• Problem:
The listing below holds a line with "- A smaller" and a later line with "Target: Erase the". Write out those two lines and every line between them, exactly, and nothing else.
(Beginning of Exercise data)
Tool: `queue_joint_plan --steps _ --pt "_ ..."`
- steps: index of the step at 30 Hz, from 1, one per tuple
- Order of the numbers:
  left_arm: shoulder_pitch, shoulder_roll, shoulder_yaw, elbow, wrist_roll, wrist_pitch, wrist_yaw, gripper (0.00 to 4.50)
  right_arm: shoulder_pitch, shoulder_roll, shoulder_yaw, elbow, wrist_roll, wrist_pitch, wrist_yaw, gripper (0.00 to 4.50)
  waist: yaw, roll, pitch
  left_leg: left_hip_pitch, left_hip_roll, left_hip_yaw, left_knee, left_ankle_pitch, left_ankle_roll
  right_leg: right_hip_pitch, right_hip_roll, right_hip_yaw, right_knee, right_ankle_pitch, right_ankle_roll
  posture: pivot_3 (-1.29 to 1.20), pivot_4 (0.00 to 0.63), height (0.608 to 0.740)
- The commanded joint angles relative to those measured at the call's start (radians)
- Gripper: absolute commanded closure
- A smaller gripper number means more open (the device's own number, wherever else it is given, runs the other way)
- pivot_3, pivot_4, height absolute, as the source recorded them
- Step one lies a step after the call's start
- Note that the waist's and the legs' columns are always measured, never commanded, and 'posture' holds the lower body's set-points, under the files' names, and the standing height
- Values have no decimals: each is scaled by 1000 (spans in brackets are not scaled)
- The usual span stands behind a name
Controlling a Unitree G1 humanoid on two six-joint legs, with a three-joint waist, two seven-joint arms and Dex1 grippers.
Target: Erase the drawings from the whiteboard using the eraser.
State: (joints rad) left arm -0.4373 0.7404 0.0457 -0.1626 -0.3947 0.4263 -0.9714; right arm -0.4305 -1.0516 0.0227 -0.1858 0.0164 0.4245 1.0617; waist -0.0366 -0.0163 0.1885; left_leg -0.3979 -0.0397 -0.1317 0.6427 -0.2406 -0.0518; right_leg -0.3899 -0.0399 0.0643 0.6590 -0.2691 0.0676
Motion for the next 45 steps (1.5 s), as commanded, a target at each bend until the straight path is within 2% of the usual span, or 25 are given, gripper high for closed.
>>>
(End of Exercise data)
• Response area:
- A smaller gripper number means more open (the device's own number, wherever else it is given, runs the other way)
- pivot_3, pivot_4, height absolute, as the source recorded them
- Step one lies a step after the call's start
- Note that the waist's and the legs' columns are always measured, never commanded, and 'posture' holds the lower body's set-points, under the files' names, and the standing height
- Values have no decimals: each is scaled by 1000 (spans in brackets are not scaled)
- The usual span stands behind a name
Controlling a Unitree G1 humanoid on two six-joint legs, with a three-joint waist, two seven-joint arms and Dex1 grippers.
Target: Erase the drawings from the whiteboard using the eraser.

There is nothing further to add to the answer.